§ ASSIGNMENT
Output all the records below, word for word.
━━ EXERCISE INPUTS
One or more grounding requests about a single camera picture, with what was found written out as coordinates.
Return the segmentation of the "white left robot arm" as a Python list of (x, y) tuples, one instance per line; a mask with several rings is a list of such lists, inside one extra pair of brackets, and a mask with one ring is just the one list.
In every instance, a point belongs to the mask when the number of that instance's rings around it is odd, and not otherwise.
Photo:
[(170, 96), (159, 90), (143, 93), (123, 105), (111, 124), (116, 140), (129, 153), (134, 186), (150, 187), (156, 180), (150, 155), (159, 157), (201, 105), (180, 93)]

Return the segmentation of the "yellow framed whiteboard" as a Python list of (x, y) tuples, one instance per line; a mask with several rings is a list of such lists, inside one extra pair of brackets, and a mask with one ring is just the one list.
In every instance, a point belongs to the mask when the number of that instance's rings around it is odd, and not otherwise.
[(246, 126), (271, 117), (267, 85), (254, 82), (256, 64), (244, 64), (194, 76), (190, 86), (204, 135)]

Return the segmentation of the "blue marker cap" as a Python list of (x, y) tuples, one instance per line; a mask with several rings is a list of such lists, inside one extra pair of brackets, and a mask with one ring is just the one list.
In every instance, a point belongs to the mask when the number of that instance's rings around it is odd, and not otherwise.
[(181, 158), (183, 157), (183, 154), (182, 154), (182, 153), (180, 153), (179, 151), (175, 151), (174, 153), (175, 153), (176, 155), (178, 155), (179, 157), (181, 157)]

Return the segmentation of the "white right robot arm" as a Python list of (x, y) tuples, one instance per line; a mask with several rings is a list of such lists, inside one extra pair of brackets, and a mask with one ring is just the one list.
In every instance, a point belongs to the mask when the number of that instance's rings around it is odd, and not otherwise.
━━━━
§ ANSWER TO THIS PROBLEM
One or more grounding requests about a single camera picture, with what was found written out as coordinates.
Return the segmentation of the "white left robot arm" as a Python list of (x, y) tuples, one instance per line; a mask with several rings is a list of such lists, inside one extra pair of brackets, and a mask with one ring is just the one list.
In every instance, a point belongs to the mask when the number of that instance's rings around it is odd, and not otherwise.
Photo:
[(170, 96), (159, 90), (143, 93), (123, 105), (111, 124), (116, 140), (129, 153), (134, 186), (150, 187), (156, 180), (150, 155), (159, 157), (201, 105), (180, 93)]

Return the segmentation of the "yellow framed whiteboard" as a Python list of (x, y) tuples, one instance per line; a mask with several rings is a list of such lists, inside one extra pair of brackets, and a mask with one ring is just the one list.
In every instance, a point belongs to the mask when the number of that instance's rings around it is odd, and not otherwise.
[(246, 126), (271, 117), (267, 85), (254, 82), (256, 64), (244, 64), (194, 76), (190, 86), (204, 135)]

Return the segmentation of the "blue marker cap" as a Python list of (x, y) tuples, one instance per line; a mask with several rings is a list of such lists, inside one extra pair of brackets, and a mask with one ring is just the one list.
In every instance, a point belongs to the mask when the number of that instance's rings around it is odd, and not otherwise.
[(181, 158), (183, 157), (183, 154), (182, 154), (182, 153), (180, 153), (179, 151), (175, 151), (174, 153), (175, 153), (176, 155), (178, 155), (179, 157), (181, 157)]

Return the segmentation of the "white right robot arm" as a Python list of (x, y) tuples, one instance per line; a mask with several rings is a list of such lists, inside one extra pair of brackets, and a mask with one ring is just the one list.
In every instance, a point belongs to the mask when the number of that instance's rings around it is odd, and not otherwise.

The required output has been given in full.